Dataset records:

_ _ _ _

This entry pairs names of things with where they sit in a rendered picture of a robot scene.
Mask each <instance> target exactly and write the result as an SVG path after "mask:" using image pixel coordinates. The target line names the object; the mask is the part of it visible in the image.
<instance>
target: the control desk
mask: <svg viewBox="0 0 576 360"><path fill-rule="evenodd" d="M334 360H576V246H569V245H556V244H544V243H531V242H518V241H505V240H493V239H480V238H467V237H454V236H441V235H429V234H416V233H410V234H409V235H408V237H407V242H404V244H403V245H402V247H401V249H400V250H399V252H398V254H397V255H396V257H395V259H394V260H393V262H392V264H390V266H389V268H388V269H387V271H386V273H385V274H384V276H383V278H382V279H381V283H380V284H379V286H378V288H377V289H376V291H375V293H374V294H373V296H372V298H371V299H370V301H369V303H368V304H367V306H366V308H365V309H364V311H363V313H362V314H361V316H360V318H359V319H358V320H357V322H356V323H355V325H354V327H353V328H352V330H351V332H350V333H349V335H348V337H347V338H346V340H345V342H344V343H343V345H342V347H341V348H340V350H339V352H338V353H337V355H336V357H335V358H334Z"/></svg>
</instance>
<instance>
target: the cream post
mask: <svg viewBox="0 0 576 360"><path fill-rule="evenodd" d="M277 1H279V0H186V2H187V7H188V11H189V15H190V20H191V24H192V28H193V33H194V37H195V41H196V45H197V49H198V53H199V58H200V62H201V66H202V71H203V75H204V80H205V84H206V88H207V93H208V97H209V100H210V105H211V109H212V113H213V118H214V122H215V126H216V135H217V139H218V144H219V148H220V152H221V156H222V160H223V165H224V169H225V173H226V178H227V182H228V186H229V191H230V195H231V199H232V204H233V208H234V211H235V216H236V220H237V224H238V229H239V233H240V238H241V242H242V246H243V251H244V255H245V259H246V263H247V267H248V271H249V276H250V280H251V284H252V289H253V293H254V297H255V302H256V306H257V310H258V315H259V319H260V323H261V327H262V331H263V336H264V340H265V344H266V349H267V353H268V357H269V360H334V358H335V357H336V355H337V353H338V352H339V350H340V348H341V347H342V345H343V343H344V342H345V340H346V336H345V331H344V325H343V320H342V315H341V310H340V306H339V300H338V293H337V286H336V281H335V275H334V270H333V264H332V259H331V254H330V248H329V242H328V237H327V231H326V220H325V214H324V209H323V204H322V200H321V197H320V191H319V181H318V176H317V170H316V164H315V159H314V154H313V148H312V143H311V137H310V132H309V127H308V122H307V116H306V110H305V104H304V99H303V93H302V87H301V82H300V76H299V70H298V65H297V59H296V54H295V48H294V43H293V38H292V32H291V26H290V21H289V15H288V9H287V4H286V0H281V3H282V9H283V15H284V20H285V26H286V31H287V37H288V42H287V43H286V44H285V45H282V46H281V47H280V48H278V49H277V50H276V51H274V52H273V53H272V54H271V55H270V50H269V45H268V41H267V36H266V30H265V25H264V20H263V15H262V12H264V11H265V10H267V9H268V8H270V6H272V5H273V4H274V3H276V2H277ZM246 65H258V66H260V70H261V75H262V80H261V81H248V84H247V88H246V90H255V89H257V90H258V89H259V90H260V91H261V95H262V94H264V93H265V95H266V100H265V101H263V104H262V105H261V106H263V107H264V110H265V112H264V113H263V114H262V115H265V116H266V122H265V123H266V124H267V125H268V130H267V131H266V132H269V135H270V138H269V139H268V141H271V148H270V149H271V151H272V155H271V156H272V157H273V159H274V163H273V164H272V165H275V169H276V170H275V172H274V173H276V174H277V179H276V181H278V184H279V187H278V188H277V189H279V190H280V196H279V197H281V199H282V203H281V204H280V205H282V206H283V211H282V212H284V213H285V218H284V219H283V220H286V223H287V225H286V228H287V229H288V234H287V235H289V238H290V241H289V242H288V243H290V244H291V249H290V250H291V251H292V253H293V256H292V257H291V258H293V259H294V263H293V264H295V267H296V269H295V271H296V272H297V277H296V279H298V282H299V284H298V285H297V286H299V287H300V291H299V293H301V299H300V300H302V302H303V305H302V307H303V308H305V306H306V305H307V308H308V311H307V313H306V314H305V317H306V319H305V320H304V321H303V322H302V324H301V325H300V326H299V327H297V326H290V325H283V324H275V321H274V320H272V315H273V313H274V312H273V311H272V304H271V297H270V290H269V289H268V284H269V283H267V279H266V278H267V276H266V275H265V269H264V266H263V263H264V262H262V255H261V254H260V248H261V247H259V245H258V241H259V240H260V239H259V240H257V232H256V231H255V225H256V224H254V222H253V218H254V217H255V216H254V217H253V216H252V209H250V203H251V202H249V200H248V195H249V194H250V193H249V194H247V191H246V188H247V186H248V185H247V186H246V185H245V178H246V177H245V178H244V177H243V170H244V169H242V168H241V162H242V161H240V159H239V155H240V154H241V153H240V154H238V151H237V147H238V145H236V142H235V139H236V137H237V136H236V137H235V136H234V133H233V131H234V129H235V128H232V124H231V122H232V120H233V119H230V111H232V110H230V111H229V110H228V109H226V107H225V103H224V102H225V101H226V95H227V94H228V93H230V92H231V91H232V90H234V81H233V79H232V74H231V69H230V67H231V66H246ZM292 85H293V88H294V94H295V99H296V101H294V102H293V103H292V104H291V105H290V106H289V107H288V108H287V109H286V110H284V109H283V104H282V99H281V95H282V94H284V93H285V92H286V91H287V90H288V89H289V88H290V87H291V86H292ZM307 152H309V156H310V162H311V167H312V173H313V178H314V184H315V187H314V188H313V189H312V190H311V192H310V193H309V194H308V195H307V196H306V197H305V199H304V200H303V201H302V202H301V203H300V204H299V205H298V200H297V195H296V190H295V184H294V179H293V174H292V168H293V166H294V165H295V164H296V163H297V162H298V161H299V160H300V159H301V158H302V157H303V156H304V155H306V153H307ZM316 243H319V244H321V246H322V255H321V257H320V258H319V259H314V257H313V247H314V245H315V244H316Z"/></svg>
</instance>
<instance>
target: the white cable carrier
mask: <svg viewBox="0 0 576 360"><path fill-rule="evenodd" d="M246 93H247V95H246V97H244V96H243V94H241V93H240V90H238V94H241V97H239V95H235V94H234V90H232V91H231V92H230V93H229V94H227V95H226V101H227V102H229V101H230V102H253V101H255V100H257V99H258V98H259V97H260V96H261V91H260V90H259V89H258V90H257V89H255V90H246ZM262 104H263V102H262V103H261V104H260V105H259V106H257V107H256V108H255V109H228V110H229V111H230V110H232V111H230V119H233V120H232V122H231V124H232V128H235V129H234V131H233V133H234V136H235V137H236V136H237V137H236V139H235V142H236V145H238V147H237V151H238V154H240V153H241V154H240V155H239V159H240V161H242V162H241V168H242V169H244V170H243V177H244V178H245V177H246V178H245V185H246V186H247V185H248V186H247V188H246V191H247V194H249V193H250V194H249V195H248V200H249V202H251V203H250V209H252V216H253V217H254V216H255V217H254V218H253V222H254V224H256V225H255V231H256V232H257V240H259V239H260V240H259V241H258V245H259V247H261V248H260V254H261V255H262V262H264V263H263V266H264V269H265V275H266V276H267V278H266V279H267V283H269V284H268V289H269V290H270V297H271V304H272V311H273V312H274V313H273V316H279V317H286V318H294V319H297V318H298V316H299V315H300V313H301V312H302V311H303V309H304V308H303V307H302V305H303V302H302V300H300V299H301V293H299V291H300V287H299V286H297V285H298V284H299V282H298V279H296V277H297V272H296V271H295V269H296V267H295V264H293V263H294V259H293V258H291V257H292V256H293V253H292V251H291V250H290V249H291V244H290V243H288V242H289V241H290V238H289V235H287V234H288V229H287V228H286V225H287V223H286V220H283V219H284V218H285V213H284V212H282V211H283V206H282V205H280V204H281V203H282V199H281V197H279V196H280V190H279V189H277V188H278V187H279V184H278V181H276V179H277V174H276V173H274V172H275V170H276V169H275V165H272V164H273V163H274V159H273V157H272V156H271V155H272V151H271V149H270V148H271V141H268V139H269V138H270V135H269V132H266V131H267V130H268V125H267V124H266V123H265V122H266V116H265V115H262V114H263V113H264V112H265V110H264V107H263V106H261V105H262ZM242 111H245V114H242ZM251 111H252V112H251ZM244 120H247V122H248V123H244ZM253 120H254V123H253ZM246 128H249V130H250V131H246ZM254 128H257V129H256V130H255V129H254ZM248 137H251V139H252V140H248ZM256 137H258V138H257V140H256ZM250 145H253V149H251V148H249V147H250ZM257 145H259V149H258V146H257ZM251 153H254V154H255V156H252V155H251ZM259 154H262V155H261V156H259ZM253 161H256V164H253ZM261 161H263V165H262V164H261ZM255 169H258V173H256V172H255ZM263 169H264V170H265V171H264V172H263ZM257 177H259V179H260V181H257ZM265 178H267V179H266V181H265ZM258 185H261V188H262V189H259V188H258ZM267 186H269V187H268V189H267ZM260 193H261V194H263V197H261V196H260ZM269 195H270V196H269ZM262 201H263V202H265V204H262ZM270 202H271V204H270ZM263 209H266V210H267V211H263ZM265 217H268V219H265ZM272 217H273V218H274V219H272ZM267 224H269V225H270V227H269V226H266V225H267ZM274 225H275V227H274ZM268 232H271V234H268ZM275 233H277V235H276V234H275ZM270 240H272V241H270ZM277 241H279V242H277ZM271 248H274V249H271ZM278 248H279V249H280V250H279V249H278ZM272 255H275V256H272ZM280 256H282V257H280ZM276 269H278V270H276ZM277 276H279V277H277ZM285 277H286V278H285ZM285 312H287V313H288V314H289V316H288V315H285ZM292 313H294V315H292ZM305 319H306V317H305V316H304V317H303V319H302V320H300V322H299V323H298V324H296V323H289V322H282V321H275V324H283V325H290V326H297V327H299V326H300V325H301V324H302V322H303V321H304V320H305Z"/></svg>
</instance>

_ _ _ _

• _Work instructions_
Go through the entries above and copy every line containing "names".

• _Answer space_
This entry pairs names of things with where they sit in a rendered picture of a robot scene.
Mask each <instance> target exactly and write the result as an SVG path after "mask:" using image pixel coordinates. The target line names the object; the mask is the part of it visible in the image.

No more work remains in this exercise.